WORK INSTRUCTIONS: From the data below, give the number of lines holding the word "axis", with nothing else added.
BEGIN SUPPLIED INFORMATION
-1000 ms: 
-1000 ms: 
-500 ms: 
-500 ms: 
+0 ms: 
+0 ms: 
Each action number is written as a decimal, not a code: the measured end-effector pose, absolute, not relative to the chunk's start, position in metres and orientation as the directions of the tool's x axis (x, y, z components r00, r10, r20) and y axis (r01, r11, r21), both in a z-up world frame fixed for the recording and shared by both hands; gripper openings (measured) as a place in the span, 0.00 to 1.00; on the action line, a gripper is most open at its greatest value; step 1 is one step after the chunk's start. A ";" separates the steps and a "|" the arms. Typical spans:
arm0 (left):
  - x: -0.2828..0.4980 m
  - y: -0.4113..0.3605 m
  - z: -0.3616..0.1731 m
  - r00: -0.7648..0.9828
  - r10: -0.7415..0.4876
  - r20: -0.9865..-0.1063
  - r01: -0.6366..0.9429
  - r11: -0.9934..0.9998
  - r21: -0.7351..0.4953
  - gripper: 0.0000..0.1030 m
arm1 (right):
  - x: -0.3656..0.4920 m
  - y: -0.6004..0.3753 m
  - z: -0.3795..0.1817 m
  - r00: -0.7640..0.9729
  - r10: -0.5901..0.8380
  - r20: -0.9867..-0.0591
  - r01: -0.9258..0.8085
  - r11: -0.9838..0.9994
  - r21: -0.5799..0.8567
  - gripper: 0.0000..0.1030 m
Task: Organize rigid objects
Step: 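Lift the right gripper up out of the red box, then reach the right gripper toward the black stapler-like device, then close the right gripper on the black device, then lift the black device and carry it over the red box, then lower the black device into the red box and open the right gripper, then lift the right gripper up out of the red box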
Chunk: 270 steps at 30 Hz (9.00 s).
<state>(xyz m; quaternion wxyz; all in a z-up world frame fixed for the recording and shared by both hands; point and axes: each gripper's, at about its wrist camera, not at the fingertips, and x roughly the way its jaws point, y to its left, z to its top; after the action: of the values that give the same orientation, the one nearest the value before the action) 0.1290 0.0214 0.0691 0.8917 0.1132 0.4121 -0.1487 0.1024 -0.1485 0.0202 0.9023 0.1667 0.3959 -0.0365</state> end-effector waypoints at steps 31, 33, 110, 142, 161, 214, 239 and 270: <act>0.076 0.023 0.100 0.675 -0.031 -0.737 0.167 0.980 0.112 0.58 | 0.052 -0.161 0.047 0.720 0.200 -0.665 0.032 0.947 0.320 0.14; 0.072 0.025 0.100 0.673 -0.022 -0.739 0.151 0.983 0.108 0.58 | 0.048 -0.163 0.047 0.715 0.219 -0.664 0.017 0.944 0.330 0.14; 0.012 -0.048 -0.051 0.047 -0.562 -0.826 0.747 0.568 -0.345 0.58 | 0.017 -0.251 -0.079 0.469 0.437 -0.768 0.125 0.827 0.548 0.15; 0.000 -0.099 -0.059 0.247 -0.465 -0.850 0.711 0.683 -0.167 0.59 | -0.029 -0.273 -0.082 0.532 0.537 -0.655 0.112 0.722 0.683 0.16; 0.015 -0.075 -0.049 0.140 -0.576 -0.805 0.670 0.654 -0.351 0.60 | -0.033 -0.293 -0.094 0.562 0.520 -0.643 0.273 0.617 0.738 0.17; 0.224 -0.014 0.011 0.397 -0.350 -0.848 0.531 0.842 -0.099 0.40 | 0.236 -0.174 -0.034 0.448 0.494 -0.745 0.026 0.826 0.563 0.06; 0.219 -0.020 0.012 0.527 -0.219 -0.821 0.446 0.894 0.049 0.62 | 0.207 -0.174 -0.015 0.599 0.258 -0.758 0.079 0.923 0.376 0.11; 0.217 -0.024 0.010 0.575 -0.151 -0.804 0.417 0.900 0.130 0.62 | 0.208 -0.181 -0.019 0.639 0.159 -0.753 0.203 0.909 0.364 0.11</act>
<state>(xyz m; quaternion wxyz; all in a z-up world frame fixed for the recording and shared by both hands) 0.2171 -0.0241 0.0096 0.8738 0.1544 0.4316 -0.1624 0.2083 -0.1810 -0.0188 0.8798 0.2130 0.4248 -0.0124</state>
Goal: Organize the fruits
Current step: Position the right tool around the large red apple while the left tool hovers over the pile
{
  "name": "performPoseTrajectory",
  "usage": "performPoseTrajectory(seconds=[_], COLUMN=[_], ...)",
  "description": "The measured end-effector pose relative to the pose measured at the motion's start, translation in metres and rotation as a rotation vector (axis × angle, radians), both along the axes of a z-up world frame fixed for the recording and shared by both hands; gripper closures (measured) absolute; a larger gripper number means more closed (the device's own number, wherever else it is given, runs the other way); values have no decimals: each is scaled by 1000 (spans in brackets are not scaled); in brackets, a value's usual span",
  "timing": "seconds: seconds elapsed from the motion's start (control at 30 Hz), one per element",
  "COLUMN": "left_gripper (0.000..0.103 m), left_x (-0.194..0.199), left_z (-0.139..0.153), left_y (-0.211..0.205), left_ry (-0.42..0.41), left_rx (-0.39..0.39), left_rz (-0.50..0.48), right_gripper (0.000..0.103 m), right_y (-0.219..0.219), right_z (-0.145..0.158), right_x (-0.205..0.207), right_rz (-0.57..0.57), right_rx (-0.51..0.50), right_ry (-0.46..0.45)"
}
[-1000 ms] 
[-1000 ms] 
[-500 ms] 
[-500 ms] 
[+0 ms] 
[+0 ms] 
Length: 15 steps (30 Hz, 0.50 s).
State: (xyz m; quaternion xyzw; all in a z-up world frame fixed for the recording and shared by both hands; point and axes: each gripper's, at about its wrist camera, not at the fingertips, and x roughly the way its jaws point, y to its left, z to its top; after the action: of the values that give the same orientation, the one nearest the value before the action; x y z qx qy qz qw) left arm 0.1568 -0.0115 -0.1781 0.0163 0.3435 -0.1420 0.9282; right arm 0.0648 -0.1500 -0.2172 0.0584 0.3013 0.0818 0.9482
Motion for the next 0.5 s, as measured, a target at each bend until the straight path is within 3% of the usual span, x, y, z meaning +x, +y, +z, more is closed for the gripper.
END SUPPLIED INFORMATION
WRITTEN SOLUTION: 2